YOUR TASK » Among the lines below, keep only those from the one containing "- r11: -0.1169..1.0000" through the one containing "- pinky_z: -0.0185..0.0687", and reproduce them exactly.

DATA BLOCK »
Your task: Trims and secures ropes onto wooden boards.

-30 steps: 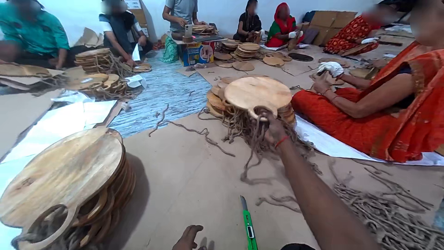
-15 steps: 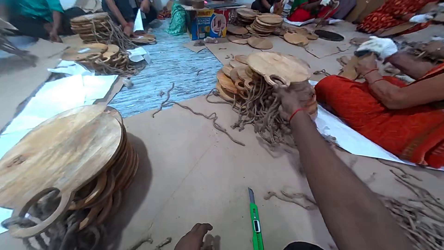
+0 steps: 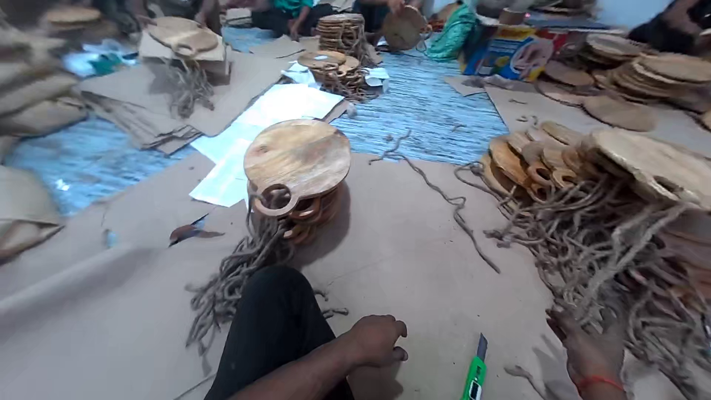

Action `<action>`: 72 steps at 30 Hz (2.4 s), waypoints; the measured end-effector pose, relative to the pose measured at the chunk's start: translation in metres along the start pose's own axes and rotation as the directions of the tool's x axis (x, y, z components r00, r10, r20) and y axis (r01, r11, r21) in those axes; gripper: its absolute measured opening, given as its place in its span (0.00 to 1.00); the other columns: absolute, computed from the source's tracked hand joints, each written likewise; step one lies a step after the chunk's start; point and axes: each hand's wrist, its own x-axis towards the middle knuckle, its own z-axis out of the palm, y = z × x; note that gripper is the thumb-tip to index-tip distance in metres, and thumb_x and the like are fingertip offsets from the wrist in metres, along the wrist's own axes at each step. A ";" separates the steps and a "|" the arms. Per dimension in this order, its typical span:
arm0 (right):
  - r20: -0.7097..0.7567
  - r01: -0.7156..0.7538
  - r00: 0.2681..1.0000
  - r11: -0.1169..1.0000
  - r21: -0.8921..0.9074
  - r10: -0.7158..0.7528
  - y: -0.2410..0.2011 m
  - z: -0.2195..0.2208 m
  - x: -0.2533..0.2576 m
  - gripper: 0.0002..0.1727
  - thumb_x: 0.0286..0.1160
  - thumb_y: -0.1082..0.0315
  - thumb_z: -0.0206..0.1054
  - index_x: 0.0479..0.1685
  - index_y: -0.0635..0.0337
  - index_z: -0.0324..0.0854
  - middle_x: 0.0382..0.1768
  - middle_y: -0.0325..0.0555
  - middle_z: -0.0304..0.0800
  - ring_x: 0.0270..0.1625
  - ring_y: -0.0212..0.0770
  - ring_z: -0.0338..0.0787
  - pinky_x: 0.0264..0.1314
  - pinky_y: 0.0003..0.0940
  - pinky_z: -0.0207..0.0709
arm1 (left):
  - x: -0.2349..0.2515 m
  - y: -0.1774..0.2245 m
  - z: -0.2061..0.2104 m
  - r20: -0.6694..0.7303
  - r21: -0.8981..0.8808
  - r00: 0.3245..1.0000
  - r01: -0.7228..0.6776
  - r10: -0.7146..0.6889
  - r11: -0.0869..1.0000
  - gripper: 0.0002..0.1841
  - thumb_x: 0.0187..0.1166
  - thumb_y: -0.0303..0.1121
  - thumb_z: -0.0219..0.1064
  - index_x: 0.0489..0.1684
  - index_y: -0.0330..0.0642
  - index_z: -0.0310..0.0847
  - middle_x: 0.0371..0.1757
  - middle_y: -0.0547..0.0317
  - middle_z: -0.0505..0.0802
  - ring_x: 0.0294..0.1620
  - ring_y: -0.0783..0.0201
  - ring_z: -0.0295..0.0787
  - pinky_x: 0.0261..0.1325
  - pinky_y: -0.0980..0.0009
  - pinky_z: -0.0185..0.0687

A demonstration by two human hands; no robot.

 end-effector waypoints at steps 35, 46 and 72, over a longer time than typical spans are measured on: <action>0.431 0.105 0.896 0.891 -0.442 0.109 0.053 0.026 -0.157 0.20 0.86 0.67 0.59 0.68 0.74 0.78 0.49 0.60 0.92 0.42 0.45 0.94 0.49 0.44 0.88 | -0.099 -0.071 -0.166 -0.873 -0.162 0.271 0.624 -0.405 0.765 0.18 0.80 0.32 0.67 0.66 0.40 0.85 0.82 0.43 0.78 0.89 0.34 0.57 0.81 0.27 0.53; 0.495 -0.196 0.842 0.976 -0.094 0.217 0.049 0.049 -0.183 0.23 0.94 0.58 0.50 0.71 0.68 0.75 0.54 0.55 0.93 0.47 0.45 0.95 0.48 0.42 0.90 | -0.029 -0.007 -0.047 -0.535 0.623 0.761 0.062 0.367 0.780 0.23 0.92 0.43 0.53 0.59 0.30 0.85 0.65 0.36 0.88 0.67 0.39 0.85 0.77 0.37 0.70; 0.307 -0.384 0.918 0.762 0.522 0.252 0.038 0.092 -0.201 0.22 0.94 0.70 0.48 0.83 0.63 0.62 0.57 0.54 0.86 0.52 0.42 0.91 0.58 0.39 0.87 | -0.002 0.006 0.025 -0.050 -0.012 0.978 -0.203 0.202 0.979 0.35 0.88 0.38 0.61 0.94 0.42 0.51 0.66 0.35 0.88 0.60 0.39 0.89 0.69 0.40 0.79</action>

WRITTEN RESPONSE »
  - r11: -0.1169..1.0000
  - r21: -0.8921..0.9074
  - r10: -0.7158..0.7528
  - y: -0.2410..0.2011 m
  - z: -0.2195..0.2208 m
  - x: -0.2533..0.2576 m
  - gripper: 0.0002..0.1727
  - thumb_x: 0.0286..0.1160
  - thumb_y: -0.1082..0.0315
  - thumb_z: -0.0206..0.1054
  - index_x: 0.0479..0.1685
  - index_y: -0.0635..0.0337
  - index_z: -0.0324..0.0854
  - middle_x: 0.0382..0.1768
  - middle_y: -0.0325..0.0555
  - middle_z: -0.0304..0.0800
  - ring_x: 0.0270..0.1625
  - ring_y: -0.0212..0.0770
  - ring_z: -0.0338..0.0787
  - pinky_x: 0.0264..0.1314
  - pinky_y: 0.0003..0.0940
  - pinky_z: -0.0207..0.0709
arm1 (left):
  - x: -0.2349..0.2515 m
  - y: -0.1774..0.2245 m
  - z: -0.2061..0.2104 m
  - r20: -0.6694..0.7303
  - r21: -0.8981..0.8808
  - r00: 0.3245..1.0000
  - r01: -0.7228..0.6776
  - r10: -0.7146..0.6889
  - r11: -0.0869..1.0000
  - gripper: 0.0002..0.1841
  - thumb_x: 0.0187..0.1166
  - thumb_y: -0.0303..0.1121
  - thumb_z: -0.0219..0.1064
  - index_x: 0.0489..0.1684
  - index_y: -0.0330..0.0642
  - index_z: -0.0310..0.0847
  - middle_x: 0.0371..0.1757
  - middle_y: -0.0547..0.0317
  - middle_z: -0.0505..0.0802
  - ring_x: 0.0294..0.1620
  - ring_y: -0.0783..0.0201
  - ring_z: -0.0295..0.0787
  - pinky_x: 0.0261..0.1325
  - pinky_y: -0.0980..0.0009
  - pinky_z: -0.0185..0.0687

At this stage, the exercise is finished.